- **Available data**:
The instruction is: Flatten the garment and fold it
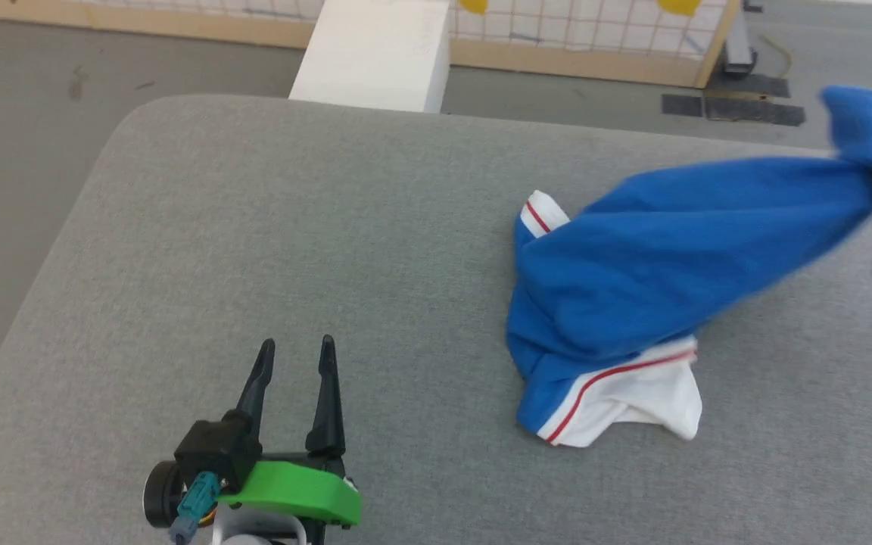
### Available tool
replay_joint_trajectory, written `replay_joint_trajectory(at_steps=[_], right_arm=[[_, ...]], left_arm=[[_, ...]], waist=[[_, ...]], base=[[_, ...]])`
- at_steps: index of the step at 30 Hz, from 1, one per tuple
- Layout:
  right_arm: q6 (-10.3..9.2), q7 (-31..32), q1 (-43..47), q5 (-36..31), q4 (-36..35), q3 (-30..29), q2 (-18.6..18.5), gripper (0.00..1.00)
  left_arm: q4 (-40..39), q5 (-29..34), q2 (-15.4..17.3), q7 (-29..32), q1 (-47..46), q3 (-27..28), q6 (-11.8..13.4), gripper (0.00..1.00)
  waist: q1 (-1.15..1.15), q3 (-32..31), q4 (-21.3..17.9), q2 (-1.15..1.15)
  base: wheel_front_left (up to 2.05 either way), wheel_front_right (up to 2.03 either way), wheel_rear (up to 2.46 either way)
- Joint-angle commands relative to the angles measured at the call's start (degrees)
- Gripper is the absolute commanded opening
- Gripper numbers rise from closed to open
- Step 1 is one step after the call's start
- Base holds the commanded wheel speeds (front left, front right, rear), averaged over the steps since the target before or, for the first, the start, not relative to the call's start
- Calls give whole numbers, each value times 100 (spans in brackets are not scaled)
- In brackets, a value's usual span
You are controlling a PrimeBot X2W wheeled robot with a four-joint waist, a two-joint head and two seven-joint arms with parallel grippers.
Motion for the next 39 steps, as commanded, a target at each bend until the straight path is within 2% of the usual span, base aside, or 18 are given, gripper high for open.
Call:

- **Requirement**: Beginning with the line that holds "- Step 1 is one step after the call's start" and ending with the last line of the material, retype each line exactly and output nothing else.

- **The completed task**:
- Step 1 is one step after the call's start
- Base holds the commanded wheel speeds (front left, front right, rear), averaged over the steps since the target before or, for the first, the start, not relative to the call's start
- Calls give whole numbers, each value times 100 (spans in brackets are not scaled)
- In brackets, a value's usual span
You are controlling a PrimeBot X2W wheeled robot with a four-joint waist, a two-joint head and two seven-joint arms with parallel grippers.
Motion for the next 39 steps, as commanded, a target at each bend until the straight path is within 2% of the usual span, base aside, or 18 are given, gripper high for open.
Call:

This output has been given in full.